* Assignment:
Take the listing from its first line through the line that contains "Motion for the" and please retype those lines exactly, leaving out the pictures.

* Source data:
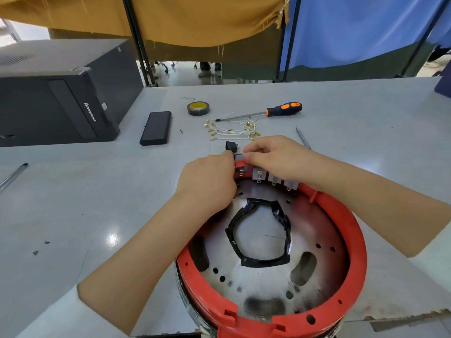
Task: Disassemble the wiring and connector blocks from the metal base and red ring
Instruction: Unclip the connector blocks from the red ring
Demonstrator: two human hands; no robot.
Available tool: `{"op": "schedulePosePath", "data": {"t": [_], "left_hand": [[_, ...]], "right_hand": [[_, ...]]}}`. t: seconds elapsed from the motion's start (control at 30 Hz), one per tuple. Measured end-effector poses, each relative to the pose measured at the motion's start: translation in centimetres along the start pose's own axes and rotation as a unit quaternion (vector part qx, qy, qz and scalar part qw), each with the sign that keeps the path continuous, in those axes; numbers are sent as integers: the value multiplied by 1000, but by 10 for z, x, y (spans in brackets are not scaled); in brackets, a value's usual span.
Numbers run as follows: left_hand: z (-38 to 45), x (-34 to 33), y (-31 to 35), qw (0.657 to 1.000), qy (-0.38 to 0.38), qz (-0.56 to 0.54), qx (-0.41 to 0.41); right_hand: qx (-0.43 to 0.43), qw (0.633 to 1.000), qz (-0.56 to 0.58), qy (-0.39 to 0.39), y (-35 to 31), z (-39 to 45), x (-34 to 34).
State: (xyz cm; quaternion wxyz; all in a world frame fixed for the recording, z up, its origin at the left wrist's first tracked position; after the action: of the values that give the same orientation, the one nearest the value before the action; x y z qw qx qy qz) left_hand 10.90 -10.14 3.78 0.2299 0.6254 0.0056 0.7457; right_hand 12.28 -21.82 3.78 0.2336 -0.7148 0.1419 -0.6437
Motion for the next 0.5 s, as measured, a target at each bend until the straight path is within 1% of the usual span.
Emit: {"op": "schedulePosePath", "data": {"t": [0.17,0.27,0.3,0.33,0.43,0.47,0.5], "left_hand": [[-2,0,1,1000,-3,5,-9],[-3,-1,1,1000,-3,-1,-12],[-3,-1,1,1000,-3,-5,-13],[-2,-1,1,1000,-3,-10,-14],[-2,-2,0,1000,-12,-18,-10],[-2,-2,0,1000,-13,-20,-11],[-2,-2,0,1000,-15,-20,-12]], "right_hand": [[-24,997,-9,-69,-5,8,0],[-34,992,44,-109,-1,14,-2],[-43,991,66,-111,2,17,-2],[-52,991,78,-99,6,22,-1],[-69,992,97,-30,18,35,9],[-64,994,88,-21,21,39,11],[-55,997,54,-18,22,42,12]]}}
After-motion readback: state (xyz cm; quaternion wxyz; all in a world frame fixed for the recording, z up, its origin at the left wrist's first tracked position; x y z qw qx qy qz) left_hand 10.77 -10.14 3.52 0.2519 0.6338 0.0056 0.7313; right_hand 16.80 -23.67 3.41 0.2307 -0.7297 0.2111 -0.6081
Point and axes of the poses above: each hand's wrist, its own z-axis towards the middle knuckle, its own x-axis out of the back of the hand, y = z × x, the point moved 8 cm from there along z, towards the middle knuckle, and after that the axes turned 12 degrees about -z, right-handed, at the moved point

* Task result:
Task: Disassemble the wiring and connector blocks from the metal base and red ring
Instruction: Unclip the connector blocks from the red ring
Demonstrator: two human hands; no robot.
Available tool: `{"op": "schedulePosePath", "data": {"t": [_], "left_hand": [[_, ...]], "right_hand": [[_, ...]]}}`. t: seconds elapsed from the motion's start (control at 30 Hz), one per tuple. Measured end-effector poses, each relative to the pose measured at the motion's start: translation in centimetres along the start pose's own axes and rotation as a unit quaternion (vector part qx, qy, qz and scalar part qw), each with the sign that keeps the path continuous, in those axes; numbers are sent as integers: the value multiplied by 1000, but by 10 for z, x, y (spans in brackets are not scaled); in brackets, a value's usual span.
Numbers run as follows: left_hand: z (-38 to 45), x (-34 to 33), y (-31 to 35), qw (0.657 to 1.000), qy (-0.38 to 0.38), qz (-0.56 to 0.54), qx (-0.41 to 0.41); right_hand: qx (-0.43 to 0.43), qw (0.633 to 1.000), qz (-0.56 to 0.58), qy (-0.39 to 0.39), y (-35 to 31), z (-39 to 45), x (-34 to 34).
State: (xyz cm; quaternion wxyz; all in a world frame fixed for the recording, z up, its origin at the left wrist's first tracked position; after the action: of the values that give the same orientation, the one nearest the value before the action; x y z qw qx qy qz) left_hand 10.90 -10.14 3.78 0.2299 0.6254 0.0056 0.7457; right_hand 12.28 -21.82 3.78 0.2336 -0.7148 0.1419 -0.6437
Motion for the next 0.5 s, as measured, a target at each bend until the straight path is within 1% of the usual span.

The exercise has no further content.